- PROBLEM DETAILS
Among the entries below, find the lines with the word "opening" and copy them.

(Items listed in a dataset)
Segment Open

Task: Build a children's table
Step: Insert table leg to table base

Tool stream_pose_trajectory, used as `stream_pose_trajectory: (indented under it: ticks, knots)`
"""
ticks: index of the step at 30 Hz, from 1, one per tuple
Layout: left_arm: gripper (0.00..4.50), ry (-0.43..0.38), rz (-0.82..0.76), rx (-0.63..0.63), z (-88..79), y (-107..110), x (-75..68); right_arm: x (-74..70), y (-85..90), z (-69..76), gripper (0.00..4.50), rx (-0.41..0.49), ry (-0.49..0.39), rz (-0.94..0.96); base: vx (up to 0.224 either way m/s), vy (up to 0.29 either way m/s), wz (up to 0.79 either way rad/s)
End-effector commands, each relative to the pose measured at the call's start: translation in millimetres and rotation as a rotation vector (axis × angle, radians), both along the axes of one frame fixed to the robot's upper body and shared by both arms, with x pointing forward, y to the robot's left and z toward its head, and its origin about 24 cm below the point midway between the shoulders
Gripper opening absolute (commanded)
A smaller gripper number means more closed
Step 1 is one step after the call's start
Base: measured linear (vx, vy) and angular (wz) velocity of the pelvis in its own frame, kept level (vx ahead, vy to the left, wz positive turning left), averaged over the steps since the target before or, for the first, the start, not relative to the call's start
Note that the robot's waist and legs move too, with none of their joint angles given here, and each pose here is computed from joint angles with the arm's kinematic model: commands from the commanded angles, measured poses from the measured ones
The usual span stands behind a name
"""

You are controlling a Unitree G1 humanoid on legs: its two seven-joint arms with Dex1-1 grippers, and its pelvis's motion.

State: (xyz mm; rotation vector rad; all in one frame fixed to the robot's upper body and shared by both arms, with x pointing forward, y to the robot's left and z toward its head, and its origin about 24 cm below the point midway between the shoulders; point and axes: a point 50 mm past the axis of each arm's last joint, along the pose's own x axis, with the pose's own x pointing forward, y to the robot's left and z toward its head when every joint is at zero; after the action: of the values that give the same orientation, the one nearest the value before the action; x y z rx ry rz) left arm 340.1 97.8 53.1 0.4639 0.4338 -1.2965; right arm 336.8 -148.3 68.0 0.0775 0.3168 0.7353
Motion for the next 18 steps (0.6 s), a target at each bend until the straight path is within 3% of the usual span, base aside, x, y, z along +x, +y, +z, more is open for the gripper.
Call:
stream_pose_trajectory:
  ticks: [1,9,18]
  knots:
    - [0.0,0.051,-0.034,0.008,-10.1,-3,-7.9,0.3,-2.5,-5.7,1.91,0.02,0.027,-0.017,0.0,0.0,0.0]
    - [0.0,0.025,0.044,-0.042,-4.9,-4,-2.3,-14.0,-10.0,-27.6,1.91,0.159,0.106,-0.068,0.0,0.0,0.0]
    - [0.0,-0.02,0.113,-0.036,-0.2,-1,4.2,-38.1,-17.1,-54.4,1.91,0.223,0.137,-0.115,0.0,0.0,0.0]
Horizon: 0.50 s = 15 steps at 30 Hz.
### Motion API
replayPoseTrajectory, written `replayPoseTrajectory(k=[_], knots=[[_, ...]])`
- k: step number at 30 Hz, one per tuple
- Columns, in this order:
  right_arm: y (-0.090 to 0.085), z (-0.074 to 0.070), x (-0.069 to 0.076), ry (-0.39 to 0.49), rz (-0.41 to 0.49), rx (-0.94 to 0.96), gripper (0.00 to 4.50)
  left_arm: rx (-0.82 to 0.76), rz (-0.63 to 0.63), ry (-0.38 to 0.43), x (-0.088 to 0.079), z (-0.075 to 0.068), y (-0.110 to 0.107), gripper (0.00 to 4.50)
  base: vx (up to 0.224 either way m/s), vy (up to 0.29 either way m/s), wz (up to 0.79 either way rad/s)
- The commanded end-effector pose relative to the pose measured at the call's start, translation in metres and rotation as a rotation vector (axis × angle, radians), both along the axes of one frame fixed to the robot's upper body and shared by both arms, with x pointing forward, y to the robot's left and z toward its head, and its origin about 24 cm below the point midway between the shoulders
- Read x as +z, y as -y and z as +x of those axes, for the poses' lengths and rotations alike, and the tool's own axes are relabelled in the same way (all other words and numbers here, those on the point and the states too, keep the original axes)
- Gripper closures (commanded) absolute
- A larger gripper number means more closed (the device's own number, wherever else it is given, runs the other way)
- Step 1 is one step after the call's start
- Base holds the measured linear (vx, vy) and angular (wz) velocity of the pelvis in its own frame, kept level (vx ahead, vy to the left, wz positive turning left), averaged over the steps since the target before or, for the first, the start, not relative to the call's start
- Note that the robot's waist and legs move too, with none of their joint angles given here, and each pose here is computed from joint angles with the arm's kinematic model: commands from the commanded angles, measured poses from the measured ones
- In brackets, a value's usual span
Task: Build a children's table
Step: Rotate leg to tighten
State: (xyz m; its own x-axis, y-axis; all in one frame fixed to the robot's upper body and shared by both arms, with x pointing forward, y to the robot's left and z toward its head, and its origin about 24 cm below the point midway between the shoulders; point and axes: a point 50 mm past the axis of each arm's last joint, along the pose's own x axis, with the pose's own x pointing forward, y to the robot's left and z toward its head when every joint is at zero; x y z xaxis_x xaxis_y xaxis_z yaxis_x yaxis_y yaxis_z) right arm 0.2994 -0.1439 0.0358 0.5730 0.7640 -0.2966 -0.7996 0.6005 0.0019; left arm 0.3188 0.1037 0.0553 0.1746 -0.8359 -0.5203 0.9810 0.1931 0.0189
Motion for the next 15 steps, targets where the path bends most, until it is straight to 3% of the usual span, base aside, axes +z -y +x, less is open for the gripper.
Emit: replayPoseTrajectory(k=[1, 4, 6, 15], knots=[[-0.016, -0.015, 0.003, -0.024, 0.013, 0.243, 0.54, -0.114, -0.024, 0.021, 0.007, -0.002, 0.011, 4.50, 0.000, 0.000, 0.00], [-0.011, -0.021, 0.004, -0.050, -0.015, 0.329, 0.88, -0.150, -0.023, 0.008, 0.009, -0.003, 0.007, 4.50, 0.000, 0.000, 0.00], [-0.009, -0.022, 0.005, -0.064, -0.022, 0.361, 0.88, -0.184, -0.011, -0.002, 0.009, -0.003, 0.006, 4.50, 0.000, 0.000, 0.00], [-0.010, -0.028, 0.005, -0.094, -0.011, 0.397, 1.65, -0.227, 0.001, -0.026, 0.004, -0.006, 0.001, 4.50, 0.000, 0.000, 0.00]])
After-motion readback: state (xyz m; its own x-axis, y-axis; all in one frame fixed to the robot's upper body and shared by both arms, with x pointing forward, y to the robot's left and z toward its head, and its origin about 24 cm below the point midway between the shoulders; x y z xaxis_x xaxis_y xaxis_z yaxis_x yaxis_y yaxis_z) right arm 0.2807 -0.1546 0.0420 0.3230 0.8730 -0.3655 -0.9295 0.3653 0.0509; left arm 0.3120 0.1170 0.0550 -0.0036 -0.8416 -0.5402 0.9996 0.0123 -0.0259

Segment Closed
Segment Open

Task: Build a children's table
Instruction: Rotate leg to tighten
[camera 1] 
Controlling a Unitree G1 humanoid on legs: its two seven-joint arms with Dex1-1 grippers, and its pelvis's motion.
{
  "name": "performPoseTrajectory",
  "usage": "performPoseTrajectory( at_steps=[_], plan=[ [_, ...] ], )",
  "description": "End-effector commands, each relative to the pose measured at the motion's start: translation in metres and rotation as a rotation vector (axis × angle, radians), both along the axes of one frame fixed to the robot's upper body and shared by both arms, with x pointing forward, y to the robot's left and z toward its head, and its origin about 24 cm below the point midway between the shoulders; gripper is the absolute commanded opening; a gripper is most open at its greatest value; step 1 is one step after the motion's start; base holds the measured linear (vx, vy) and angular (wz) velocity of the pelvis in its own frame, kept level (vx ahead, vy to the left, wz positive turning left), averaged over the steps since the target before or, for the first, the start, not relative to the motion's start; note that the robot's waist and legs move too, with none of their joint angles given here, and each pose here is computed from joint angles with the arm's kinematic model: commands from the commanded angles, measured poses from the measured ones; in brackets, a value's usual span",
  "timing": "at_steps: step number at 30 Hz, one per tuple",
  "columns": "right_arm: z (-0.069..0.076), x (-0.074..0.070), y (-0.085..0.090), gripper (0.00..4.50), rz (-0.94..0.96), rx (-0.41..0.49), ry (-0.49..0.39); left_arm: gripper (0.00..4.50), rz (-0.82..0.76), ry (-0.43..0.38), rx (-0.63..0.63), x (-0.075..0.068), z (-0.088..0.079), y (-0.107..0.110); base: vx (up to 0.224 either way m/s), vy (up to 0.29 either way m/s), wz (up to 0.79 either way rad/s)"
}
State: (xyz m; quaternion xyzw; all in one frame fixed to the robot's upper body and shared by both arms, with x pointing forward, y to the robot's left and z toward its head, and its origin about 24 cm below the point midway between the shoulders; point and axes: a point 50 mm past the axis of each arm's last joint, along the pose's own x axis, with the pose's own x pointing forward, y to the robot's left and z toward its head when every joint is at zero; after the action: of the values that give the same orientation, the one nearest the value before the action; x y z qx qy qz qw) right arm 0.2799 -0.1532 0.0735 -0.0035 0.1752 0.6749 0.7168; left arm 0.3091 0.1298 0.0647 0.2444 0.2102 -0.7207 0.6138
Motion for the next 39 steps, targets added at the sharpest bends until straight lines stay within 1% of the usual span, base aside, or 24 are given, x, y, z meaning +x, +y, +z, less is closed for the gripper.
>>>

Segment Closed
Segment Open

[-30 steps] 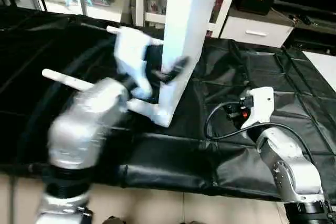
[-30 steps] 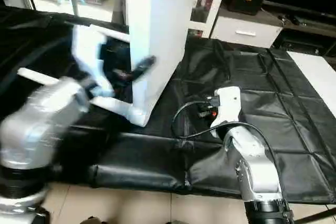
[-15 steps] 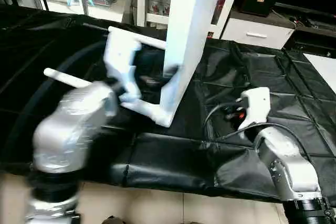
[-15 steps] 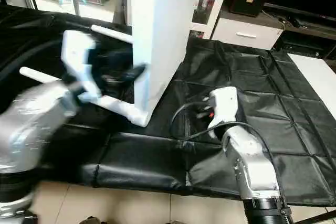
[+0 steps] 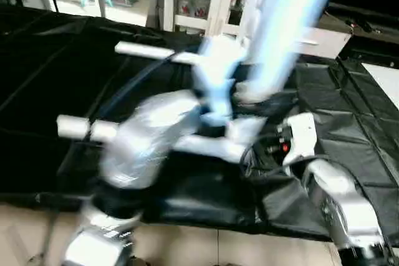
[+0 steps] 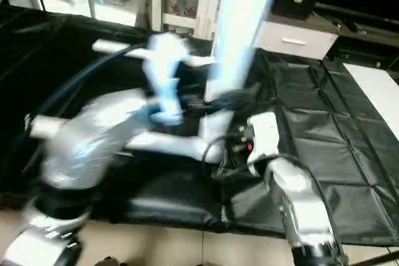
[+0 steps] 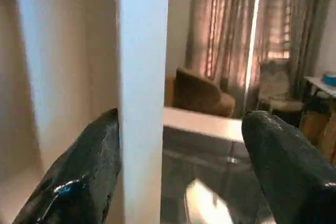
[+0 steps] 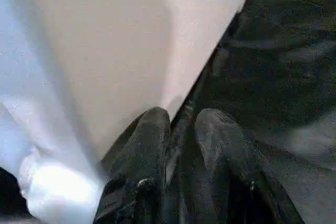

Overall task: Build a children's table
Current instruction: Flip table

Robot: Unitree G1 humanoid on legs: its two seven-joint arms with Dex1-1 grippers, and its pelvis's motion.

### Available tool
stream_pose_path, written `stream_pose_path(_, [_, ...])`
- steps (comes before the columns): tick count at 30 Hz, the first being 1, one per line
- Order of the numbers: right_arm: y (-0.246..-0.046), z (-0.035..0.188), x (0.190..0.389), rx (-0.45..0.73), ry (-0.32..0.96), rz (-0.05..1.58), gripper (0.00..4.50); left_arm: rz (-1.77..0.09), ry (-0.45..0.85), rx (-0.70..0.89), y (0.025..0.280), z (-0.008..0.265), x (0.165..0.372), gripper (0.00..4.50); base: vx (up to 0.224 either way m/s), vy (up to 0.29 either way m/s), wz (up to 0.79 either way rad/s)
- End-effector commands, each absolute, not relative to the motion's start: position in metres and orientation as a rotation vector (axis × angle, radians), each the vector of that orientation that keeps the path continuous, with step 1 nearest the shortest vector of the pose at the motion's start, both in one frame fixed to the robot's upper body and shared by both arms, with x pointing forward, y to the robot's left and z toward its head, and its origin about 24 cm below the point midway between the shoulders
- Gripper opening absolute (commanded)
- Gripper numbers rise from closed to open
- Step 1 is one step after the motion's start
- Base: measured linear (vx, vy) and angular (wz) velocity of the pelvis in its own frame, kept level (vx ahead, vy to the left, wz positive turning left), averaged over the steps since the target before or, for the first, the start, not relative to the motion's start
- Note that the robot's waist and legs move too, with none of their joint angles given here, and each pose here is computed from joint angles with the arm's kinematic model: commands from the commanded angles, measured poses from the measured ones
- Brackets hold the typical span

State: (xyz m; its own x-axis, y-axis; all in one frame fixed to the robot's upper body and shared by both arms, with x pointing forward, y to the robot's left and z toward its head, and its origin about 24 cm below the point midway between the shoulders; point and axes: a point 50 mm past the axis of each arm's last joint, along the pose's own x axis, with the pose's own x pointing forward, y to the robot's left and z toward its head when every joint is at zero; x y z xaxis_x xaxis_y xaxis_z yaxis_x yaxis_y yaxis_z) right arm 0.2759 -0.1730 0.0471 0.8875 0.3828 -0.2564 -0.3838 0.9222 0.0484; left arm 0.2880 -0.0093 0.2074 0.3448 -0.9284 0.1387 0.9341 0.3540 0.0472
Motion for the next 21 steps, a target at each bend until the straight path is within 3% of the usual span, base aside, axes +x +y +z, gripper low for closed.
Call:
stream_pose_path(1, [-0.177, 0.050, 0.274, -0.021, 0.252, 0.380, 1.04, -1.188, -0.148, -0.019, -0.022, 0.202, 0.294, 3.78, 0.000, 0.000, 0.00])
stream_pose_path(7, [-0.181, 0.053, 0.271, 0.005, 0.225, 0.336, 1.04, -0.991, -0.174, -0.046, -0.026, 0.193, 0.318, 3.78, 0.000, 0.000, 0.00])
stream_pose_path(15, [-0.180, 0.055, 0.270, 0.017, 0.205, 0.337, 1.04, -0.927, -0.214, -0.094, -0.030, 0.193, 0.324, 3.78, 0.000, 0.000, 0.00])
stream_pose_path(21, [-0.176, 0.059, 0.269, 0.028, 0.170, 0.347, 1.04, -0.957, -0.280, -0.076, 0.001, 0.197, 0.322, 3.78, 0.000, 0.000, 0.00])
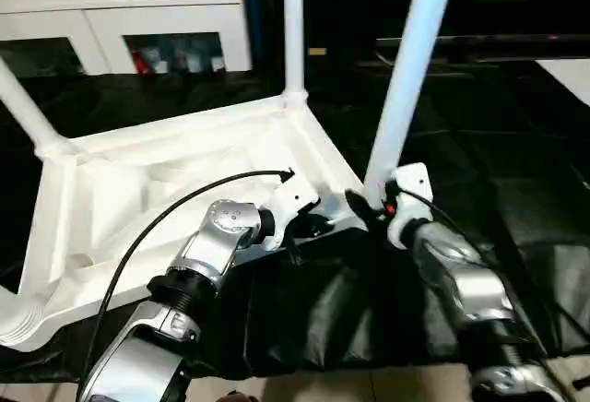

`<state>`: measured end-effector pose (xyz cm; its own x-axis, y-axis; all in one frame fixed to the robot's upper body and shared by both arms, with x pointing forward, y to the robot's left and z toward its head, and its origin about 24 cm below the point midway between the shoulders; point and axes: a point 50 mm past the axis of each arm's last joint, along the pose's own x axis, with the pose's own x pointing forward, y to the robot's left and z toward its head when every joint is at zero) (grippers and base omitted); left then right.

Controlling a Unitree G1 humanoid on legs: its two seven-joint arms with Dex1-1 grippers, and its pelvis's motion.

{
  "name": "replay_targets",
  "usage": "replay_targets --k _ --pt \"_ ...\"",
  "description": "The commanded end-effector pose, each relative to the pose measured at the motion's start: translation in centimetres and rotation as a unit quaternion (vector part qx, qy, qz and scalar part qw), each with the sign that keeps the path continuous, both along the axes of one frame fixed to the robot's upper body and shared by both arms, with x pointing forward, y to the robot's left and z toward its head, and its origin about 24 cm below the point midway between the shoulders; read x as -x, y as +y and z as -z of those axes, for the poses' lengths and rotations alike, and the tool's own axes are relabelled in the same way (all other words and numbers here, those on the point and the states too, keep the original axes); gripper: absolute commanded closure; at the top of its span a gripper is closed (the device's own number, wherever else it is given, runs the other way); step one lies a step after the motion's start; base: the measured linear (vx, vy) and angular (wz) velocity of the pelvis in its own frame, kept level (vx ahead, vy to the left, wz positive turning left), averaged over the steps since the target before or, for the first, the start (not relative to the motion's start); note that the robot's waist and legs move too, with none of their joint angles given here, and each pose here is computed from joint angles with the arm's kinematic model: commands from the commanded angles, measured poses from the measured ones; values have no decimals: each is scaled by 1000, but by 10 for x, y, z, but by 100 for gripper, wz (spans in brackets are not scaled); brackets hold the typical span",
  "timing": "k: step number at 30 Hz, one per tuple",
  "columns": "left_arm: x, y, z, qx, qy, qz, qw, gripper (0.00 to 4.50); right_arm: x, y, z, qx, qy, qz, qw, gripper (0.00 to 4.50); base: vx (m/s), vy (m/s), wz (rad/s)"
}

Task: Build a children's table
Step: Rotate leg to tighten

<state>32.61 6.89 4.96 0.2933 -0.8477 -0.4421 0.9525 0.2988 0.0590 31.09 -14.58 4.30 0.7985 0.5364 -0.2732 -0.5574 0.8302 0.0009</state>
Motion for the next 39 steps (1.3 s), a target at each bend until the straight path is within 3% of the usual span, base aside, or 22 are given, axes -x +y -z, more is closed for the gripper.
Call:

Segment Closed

- ANSWER BOX
Gripper opening absolute (commanded)
  "description": "End-effector commands, each relative to the pose measured at the motion's start: translation in metres and rotation as a rotation vector (axis × angle, radians), both along the axes of one frame fixed to the robot's upper body and shared by both arms, with x pointing forward, y to the robot's left and z toward its head, and its origin about 24 cm below the point midway between the shoulders; gripper is the absolute commanded opening; a gripper is most open at its greatest value; step 1 is one step after the motion's start; base holds the measured linear (vx, vy) and angular (wz) velocity of the pelvis in its own frame, kept level (vx ahead, vy to the left, wz positive turning left), averaged over the steps since the target before or, for the first, the start, not relative to the motion's start; note that the robot's waist and legs move too, with none of their joint angles given here, and each pose here is computed from joint angles with the arm's kinematic model: commands from the commanded angles, measured poses from the measured ones; in brackets, a value's usual span",
- Gripper opening absolute (commanded)

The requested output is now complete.